Итак, альва была окружена сейчас нежным сиянием, эманацией ее магии, и за пределы этого светящегося изнутри ореола уходила лишь тонкая, тончайшая золотая нить, соединяющая голову женщины, — вернее, точку между ее бровями, которую буддисты называют "третий глаз", — и огонек, плавающий в воздухе над раскрытой ладонью.
— Ты видишь то же, что и я? — спросил он, зажигая крошечный файербол над своей ладонью.
— Если ты имеешь в виду ореол и вектор воздействия, — улыбнулась женщина, — то это так. Ты что никогда не встречал отмеченных богами?
— Отмеченные богами — это стихийные маги? — уточнил Бармин.
— Да, — кивнула альва, — так нас иногда называют. Но есть и другие, те, кто произошел от богов или встречался с ними лично. Их тоже считают получившими благословение богов.
— Какого цвета мой ореол? — Любопытство не порок, а движитель прогресса. Без него никак и никуда.
— Сиреневый, — сразу же ответила Екатерина, — но все-таки ближе к фиолетовому. И он очень плотный, почти непрозрачный.
— А вектор?
— Вектор, Ингвар, у всех золотой. Так какая богиня тебя благословила? Или это был бог?

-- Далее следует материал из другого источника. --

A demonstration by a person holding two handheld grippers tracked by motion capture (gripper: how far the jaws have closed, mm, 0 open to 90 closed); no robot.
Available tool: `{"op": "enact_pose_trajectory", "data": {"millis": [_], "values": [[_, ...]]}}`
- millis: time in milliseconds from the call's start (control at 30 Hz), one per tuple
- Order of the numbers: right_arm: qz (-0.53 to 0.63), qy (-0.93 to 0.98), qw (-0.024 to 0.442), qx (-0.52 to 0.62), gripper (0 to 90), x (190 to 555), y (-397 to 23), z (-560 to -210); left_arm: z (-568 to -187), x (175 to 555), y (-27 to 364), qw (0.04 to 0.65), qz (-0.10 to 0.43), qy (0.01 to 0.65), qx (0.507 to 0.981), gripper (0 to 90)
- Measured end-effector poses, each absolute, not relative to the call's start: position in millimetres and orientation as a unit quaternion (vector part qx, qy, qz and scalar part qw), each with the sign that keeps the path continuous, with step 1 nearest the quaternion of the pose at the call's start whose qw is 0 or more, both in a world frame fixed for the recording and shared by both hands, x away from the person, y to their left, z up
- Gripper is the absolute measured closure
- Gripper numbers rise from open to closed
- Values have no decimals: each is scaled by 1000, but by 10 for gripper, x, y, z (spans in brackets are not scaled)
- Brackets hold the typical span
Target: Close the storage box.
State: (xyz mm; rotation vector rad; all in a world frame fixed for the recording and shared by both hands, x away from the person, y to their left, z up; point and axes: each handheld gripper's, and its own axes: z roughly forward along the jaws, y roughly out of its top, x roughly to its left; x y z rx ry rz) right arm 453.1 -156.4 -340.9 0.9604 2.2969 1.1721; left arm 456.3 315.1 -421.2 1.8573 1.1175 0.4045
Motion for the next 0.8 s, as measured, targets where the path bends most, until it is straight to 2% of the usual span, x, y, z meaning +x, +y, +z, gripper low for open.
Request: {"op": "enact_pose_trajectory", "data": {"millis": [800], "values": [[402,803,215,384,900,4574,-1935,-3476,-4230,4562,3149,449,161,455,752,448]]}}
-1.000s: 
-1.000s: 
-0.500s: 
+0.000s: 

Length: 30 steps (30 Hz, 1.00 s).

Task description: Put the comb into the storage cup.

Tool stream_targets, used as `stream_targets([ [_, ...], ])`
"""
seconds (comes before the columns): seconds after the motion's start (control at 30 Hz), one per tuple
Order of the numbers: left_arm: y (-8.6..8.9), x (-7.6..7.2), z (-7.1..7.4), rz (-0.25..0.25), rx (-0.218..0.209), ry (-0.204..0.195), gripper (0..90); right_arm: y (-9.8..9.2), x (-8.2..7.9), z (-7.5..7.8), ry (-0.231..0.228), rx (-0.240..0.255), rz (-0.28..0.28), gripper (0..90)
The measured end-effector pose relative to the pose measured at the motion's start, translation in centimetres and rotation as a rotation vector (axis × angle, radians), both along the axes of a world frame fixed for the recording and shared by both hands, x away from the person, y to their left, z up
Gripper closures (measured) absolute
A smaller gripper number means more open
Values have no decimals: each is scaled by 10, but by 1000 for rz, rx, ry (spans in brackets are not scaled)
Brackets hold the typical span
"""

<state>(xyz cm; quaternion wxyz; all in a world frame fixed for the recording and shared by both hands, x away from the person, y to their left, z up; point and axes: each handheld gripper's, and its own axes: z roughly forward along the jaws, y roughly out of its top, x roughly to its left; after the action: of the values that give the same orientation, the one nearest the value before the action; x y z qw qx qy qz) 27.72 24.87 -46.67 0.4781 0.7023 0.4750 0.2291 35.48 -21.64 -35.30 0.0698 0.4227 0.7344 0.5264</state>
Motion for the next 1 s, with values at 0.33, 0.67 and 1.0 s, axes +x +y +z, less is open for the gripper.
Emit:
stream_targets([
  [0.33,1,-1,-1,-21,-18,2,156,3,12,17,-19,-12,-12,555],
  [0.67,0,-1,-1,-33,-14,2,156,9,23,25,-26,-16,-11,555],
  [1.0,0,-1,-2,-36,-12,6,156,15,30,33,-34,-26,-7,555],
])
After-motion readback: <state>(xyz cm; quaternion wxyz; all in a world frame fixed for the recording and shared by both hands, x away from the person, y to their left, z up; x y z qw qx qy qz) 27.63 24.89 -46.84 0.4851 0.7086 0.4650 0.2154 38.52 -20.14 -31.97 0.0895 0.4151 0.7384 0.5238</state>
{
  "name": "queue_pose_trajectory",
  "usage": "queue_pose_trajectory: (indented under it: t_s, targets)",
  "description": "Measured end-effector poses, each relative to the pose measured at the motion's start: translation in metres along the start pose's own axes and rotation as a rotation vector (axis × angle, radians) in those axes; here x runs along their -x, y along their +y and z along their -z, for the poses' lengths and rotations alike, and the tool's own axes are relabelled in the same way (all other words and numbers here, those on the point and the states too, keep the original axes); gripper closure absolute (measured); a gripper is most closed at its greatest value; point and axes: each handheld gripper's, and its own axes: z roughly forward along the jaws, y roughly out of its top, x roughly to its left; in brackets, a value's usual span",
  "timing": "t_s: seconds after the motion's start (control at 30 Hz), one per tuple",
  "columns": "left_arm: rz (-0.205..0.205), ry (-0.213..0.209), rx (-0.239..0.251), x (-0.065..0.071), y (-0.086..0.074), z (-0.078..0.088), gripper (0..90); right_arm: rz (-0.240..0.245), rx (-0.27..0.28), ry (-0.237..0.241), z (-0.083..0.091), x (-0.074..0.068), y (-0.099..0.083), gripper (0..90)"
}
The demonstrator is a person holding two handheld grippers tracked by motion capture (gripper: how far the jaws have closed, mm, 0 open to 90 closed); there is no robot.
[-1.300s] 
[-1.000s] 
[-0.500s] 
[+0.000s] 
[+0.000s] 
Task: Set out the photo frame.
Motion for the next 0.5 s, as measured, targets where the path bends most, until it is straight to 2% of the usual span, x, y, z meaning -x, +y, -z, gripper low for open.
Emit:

"Отвечать или нет, вот в чем вопрос!"
Но и молчать было бы неприлично.
— Марена, — сказал он вслух.
— Марена? Геката? — переспросила альва. — Странно. В первый раз слышу, чтобы она кого-нибудь благословила.
— Так получилось, — пожал Ингвар плечами. Рассказывать, что именно тогда произошло, он не хотел.

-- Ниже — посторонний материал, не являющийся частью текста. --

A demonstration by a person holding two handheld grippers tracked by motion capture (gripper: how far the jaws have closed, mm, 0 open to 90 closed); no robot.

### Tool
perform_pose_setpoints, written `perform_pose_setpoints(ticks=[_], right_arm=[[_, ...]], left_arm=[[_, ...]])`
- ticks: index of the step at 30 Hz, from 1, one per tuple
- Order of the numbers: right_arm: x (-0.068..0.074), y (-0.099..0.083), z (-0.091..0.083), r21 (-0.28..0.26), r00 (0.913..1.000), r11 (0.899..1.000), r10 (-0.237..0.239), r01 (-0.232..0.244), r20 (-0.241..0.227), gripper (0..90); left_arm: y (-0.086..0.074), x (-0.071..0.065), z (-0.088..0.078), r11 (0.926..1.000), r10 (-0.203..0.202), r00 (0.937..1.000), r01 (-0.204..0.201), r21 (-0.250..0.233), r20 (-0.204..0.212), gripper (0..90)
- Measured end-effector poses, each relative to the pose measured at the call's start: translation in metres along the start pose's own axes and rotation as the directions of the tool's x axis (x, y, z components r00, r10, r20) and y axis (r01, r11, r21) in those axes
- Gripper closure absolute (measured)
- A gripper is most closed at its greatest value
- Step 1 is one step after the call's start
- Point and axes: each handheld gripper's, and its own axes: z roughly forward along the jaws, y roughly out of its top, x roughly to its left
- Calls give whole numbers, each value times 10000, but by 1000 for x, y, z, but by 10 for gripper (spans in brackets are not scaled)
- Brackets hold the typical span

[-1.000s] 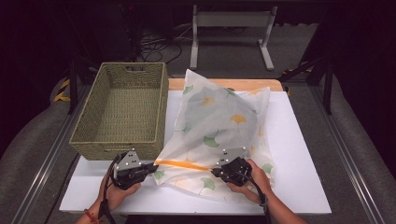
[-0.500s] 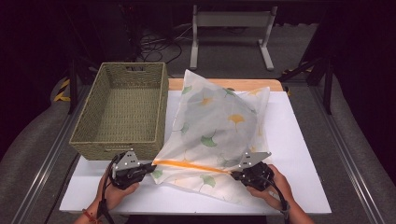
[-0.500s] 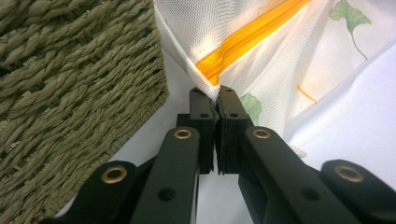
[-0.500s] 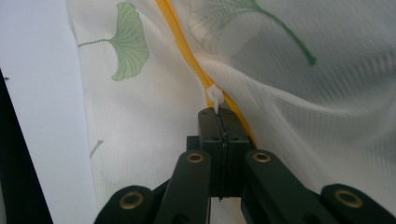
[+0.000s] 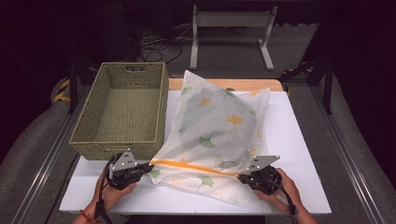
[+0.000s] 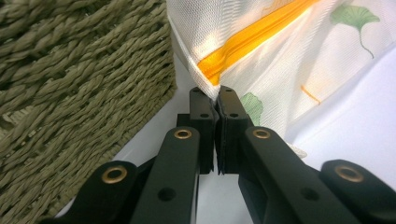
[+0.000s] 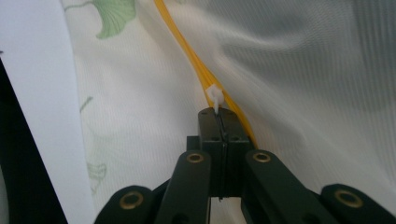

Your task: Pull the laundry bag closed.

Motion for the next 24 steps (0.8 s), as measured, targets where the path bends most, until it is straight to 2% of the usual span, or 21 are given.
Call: perform_pose_setpoints(ticks=[24], right_arm=[[-12, -34, -19, -20, 9966, 9975, 701, -700, 435, 900]], left_arm=[[-5, 1, -5, 10000, 21, 9999, -20, 40, -153, 874]])
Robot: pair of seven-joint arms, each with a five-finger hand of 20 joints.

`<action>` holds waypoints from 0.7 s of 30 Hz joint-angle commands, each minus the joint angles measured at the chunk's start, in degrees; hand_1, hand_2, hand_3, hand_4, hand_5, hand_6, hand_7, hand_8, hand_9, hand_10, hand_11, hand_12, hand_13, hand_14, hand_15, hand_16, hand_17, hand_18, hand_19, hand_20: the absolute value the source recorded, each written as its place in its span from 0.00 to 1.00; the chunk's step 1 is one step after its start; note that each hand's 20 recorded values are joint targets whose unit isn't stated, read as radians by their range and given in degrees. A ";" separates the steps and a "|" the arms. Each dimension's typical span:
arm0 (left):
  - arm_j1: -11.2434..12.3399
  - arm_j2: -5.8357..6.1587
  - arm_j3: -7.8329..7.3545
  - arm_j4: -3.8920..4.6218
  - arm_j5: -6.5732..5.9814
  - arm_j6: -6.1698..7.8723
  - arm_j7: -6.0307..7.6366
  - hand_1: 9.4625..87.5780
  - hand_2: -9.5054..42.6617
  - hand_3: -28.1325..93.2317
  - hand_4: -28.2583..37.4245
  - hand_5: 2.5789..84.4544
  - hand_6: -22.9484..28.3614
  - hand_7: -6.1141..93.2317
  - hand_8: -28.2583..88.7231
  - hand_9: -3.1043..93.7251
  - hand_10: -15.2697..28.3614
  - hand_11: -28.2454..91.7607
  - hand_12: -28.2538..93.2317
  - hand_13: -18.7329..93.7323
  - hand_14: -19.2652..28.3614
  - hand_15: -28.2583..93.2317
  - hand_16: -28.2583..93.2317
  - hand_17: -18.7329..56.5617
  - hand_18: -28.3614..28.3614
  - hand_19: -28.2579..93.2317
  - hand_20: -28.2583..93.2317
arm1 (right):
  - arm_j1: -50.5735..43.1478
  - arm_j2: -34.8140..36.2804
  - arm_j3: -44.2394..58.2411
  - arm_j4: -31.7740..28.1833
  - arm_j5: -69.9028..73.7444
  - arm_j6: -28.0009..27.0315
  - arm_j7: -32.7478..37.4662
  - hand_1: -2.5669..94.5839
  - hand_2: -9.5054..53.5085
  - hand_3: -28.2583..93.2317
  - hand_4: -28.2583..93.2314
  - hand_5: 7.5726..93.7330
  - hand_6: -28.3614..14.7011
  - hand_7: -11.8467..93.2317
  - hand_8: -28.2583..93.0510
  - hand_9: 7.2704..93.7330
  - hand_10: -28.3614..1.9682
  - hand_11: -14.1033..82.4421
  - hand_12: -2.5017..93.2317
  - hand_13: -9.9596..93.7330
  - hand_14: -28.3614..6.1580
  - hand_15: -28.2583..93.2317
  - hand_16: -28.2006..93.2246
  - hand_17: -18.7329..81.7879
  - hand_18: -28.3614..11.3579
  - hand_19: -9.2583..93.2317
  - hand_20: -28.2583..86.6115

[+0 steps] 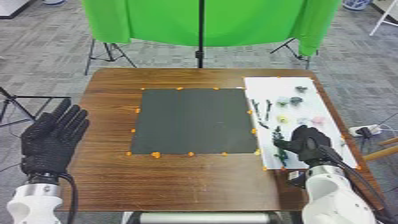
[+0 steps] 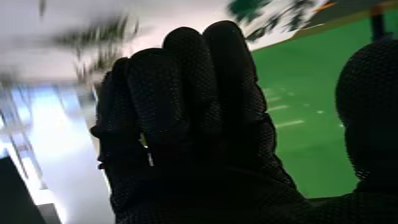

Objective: Arrange flowers

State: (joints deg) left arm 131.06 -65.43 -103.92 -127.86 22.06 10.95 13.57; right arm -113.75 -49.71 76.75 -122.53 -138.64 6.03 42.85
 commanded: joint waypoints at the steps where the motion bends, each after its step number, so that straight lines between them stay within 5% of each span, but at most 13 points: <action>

— Тебе повезло, — неуверенно улыбнулась женщина. — Наверное.
Наверное — правильное слово. То ли действительно повезло, то ли наоборот.

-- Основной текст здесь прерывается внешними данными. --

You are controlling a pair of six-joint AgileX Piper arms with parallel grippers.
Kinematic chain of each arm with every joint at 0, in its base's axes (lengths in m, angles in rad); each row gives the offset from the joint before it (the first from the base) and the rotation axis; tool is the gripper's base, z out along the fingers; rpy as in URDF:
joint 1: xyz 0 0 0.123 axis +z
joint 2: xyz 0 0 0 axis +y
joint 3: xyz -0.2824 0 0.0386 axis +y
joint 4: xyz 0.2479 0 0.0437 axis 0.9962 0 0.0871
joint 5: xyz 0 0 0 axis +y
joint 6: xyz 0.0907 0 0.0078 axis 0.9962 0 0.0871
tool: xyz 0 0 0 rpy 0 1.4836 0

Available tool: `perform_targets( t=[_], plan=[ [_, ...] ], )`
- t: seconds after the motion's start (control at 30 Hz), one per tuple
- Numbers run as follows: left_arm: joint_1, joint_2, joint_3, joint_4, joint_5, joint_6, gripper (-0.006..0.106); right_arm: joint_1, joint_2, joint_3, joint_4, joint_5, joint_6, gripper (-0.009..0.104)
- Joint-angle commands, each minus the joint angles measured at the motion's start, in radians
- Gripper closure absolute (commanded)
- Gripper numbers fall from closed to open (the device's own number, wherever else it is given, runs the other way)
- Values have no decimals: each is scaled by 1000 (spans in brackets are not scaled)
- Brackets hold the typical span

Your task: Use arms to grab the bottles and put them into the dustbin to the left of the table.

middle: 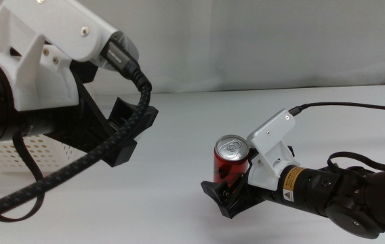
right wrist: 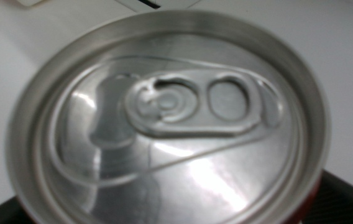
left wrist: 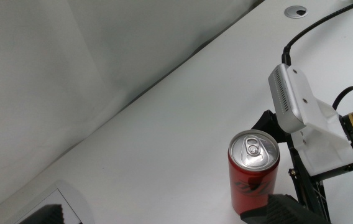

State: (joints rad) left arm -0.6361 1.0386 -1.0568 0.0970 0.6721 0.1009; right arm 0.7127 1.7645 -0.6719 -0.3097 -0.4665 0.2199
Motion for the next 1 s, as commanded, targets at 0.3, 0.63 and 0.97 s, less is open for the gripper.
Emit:
perform_targets(
  t=[0.3, 0.63, 0.97],
  plan=[
    [-4, 3, 6, -5, -10, -3, 16, 5, -217, -8, -1, 288, 42, -8],
    [-4, 3, 6, -2, -21, -3, 16, -34, -694, -8, -2, 810, 42, -8],
    [-4, 3, 6, -2, -25, -3, 16, -262, -1149, 3, -23, 1211, 67, -8]
  ],
)
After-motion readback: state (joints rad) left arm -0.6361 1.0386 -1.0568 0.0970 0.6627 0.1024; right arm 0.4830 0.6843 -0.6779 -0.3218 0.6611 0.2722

Обо всем об этом, — о богах и магии, об эльфах и древних тайнах, — стоило бы подумать. Разобраться во всем неторопливо, попробовать понять, и "заглянуть за горизонт" — то есть, увидеть перспективу. Проблема, однако, состояла в том, что никто не дал Ингвару ни времени на адаптацию, ни шанса обдумать все с ним случившееся с достаточной тщательностью. Хорошо было на острове. Там у Бармина хватало досуга на все, и на то, чтобы побегать на лыжах, и на то, чтобы приготовить нехитрый обед, но главное — у него нашлось достаточно времени, чтобы оценить свое положение и втянуться в свою новую неожиданную жизнь. Зато потом, когда выяснилось, что город мертвых Барентсбург — это совсем не то, к чему следует привыкать, вот тогда и начался забег наперегонки со временем. Слишком много слишком разных вещей ему пришлось принять в качестве элементов причудливой реальности, в которую он оказался погружен. Великорусская империя, феодальные замки на северо-западе России и аристократы всех возможных мастей, магия и невероятные извращения местного социума, и разумеется, тайны, обернутые в тайны, конкуренция и открытая вражда, перерастающая в войну. В общем, мир, в котором он теперь жил, оказался куда сложнее, чем показалось ему вначале.
В принципе, Бармин был не против прожить еще одну жизнь. Да и кто бы в его возрасте отказался? Тем более, что ностальгия по прежней жизни, по жене, детям и внукам, похоже, не выдержала испытания суровым климатом заполярного Груманта и необходимостью в нем выживать. Так что за те месяцы, что он провел в одиночестве, в пустом городе посреди полярной ночи, Бармин постепенно свыкся с идей, что возврата к прошлому нет. В покинутом им мире он, скорее всего, умер, и с этим нужно было жить. Вот он и жил, вполне оценив и молодое сильное тело, доставшееся ему вместе с необычным именем и просто-таки шекспировской по накалу страстей судьбой, и невероятный для человека XXI века социальный статус и даже то, что здесь, в этом мире, он оказался язычником, а вскоре станет и многоженцем. Вот это все ему, естественно, не мешало, и даже, напротив, начинало понемногу нравиться. Как там пелось в старом советском фильме? "Если б я был султан..." Ну, вот он и стал эдаким европейским султаном, для которого и три жены не предел. Так что, если не кривить душой, то новая жизнь ему нравилась. И в то же время, какой пункт ни возьми в этой новой повестке дня, везде "все не так просто, как хотелось бы".